Nueva Columna: Un Código no es neutro: incomoda o fracasa.

Por Matías Leandro Rodríguez – Abogado, Comunicador

Diez años después, todavía hay quienes creen que el Código Civil y Comercial es apenas un cambio de numeración. Se equivocan. Ese Código fue una decisión política en el mejor sentido: romper con moldes arcaicos, discutir el poder en la vida cotidiana, correr la frontera de lo posible.

Aída Kemelmajer lo advirtió: fue un trabajo colectivo que cambió la vida de la gente. Pero no nos engañemos: un Código no cambia nada por sí solo. Cambia si la política lo respalda, si los jueces se animan a interpretarlo con coraje, si la sociedad lo defiende como suyo. De lo contrario, el derecho se convierte en un museo: textos bellos, citas eruditas, vidas intactas.

El Código no fue una reforma técnica; fue un gesto de país. Reconocer nuevas familias, afirmar la autonomía de las personas, incluir la salud como derecho, proteger a los vulnerables, ampliar ciudadanía: eso fue tomar partido. Porque el derecho siempre toma partido: por la dignidad o por la desigualdad. Quien hable de neutralidad, miente.

Y lo que se gana con política también se pierde con política. Un ajuste presupuestario, un Estado que se retira, un Poder Judicial que se refugia en tecnicismos: todo eso vacía el Código. Un derecho sin presupuesto es un saludo a la bandera. Una norma sin decisión política es un cadáver elegante.

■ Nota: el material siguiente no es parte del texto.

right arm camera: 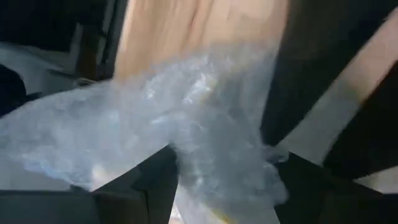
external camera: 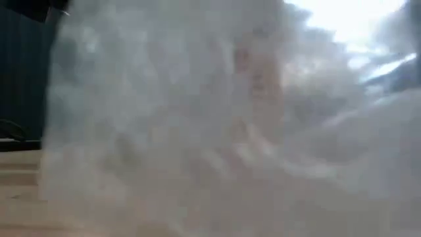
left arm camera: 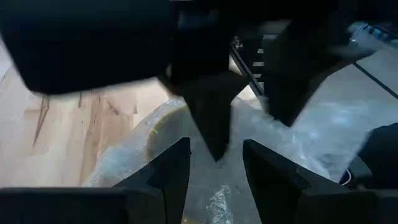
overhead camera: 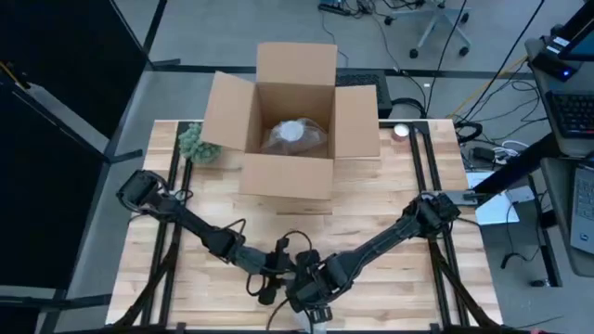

El cinismo jurídico mata más que la ignorancia. ¿De qué sirve decir que la infancia merece protección integral si se recortan programas sociales? ¿De qué sirve reconocer que la salud es un derecho si se demora un año un turno médico? ¿De qué sirve proclamar igualdad si se tolera que la justicia laboral sea un campo de batalla desigual? La incoherencia es violencia institucional con otro nombre.

Este Código es incómodo. Incómodo para quienes sueñan con un derecho reducido a contratos y patrimonios. Incómodo para quienes creen que el mercado puede reemplazar al Estado. Incómodo para quienes quieren volver al siglo XIX. Y si deja de incomodar, fracasa.

Por eso, la verdadera pregunta diez años después no es si el Código está bien escrito – lo está –  sino si tenemos la decisión política de sostenerlo como proyecto de país o si vamos a resignarlo como pieza de museo. No hay grises: o se lo honra con políticas públicas que amplíen ciudadanía, o se lo entierra bajo la indiferencia y la excusa de la austeridad.

Un Código no es neutro. Incomoda o fracasa. Y en esa incomodidad está su potencia transformadora.